Snack bag length is 3 1/4 or 13/4 or 26/8
Sandwich bag is 5 7/8 or 47/8
Sandwich bag is 47/26 times bigger than the snack bag or 1 21/26 times bigger.
Snack bag is 26/47 times smaller than the sandwich bag
Wow! I think I got there and I see multiplying by the reciprocal but this was a complex problem because of the numbers. The models that you have been doing through the lessons helped me visualize what I was doing with the algorithm. That’s a powerful testimony about why we need visual for learners.
Composed unit: A snack bag hold 3 Oreos. How many bags would I need to bag 15 Oreos?
This seems so much easier if 1 snack bag holds 3 Oreos, 2 snack bags hold 6 Oreos, and I can jump in thinking that 5 snack bags hold 15 Oreos.
So I didn’t get this from a textbook.
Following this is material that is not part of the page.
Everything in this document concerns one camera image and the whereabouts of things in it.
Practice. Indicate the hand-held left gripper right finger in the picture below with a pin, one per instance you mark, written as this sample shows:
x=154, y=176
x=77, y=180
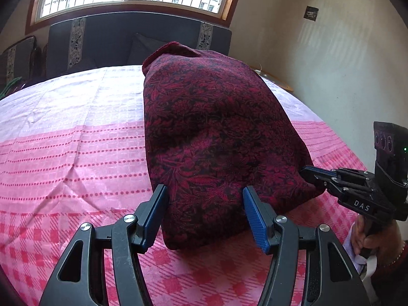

Am I on the right track? This real world problem seemed great and interesting until it got way complex. However, I could see my students engaging like I did, after a moment of wanting to give up. But I could see some students dealing out because we haven’t done enough visual and concrete work in class. I need to work on this.

Bob has $60 to fill his truck with gas. How many gallons of gas can he get for $60.00 if the gas costs $4.25 a gallon?
If rectangle A is 6cm by 9cm and rectangle B is 18cm by 27cm. How many times bigger is rectangle B?

Next week my students will work with dilations. This feels like multiplicative comparison to me.
Here’s one problem: You can use a flashlight and your hands to make a shadow puppet of a rabbit. The length of the ears made from your hand is 3 inches. The length of the ears on the shadow is 4 inches. What is the scale factor? (And I will also be sure to talk about scaling down from the shadow to the hands.)
In January we study slope. As we determine if a a relationship is linear, that feels like a composed unit to me.
For example: You can rent a kayak for 3 hours for $27 or for 5 hours for $45. How much does it cost to rent the kayak for 8 hours.

I’m still working on fully understanding this idea, but from what I have gathered, the following would provide examples of the two types of ratios:
Consolidated unit:
I make a lot of tea. If I make 3/2 cups of tea (to fill my big mug) with 1 teaspoon of loose tea leaves, how many teaspoons of loose tea would I use to make a pot containing 6 cups of tea? This would be assuming I was making it for people who like tea with the strength that I do!
Multiplicative comparison:
One potato from my garden measured 10 cm in diameter. Another potato from the same plant measured only 2 cm in diameter. The first potato is 5 times larger than the second potato and the second potato is 1/5 the size of the first potato.
If I’m not on the right track, please leave a comment to show me back to the path! And yes, I really had this kind of diversity in my potatoes. All the resources were poured into the firstborn apparently!

Multiplicative comparison–scale factor problem where we say the base of a triangle is 4 units and the base of a similar triangle is 8 units.
Composed Unit–2 hotdogs are $5. How much for 15 hotdogs?
The how much ice cream cone per dollar was great though it felt a little like going down the rabbit hole. I think it is good for teachers to see though.